= Requirement =
Report every line below that holds the word "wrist".

= Given information =

◆ ◆ ◆ ◆ ◆ ◆ ◆

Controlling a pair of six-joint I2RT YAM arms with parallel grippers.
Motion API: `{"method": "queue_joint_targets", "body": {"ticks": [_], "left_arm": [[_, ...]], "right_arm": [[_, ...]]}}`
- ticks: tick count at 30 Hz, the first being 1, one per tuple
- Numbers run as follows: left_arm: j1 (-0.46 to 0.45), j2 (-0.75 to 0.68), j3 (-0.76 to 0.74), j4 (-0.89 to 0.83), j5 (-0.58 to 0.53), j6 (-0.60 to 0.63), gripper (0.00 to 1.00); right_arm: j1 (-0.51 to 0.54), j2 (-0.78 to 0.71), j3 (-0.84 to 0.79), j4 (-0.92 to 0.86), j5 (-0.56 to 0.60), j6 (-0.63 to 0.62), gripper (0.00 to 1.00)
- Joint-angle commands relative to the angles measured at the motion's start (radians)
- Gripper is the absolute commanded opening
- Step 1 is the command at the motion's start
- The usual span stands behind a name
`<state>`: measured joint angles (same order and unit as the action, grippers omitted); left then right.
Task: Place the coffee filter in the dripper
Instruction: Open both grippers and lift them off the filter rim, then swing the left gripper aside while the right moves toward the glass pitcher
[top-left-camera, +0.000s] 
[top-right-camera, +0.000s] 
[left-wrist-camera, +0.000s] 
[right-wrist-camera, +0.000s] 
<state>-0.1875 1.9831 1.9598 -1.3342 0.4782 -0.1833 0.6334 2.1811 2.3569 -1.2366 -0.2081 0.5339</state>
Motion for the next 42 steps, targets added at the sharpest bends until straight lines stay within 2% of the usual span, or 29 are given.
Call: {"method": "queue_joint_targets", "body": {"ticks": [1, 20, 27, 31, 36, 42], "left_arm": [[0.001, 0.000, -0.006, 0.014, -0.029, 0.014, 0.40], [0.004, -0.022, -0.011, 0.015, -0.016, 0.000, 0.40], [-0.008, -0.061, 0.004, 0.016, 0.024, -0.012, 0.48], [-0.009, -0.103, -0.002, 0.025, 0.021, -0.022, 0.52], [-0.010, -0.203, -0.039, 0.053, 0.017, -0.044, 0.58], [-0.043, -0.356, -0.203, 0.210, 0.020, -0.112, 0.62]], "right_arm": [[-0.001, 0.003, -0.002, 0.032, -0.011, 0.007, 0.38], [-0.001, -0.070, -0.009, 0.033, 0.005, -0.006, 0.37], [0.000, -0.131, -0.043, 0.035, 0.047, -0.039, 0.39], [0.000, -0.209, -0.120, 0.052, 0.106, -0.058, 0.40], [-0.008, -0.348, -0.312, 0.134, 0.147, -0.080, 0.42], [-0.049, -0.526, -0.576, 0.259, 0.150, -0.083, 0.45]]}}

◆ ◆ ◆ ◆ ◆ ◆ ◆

= Solution below =
[left-wrist-camera, +0.000s] 
[right-wrist-camera, +0.000s] 

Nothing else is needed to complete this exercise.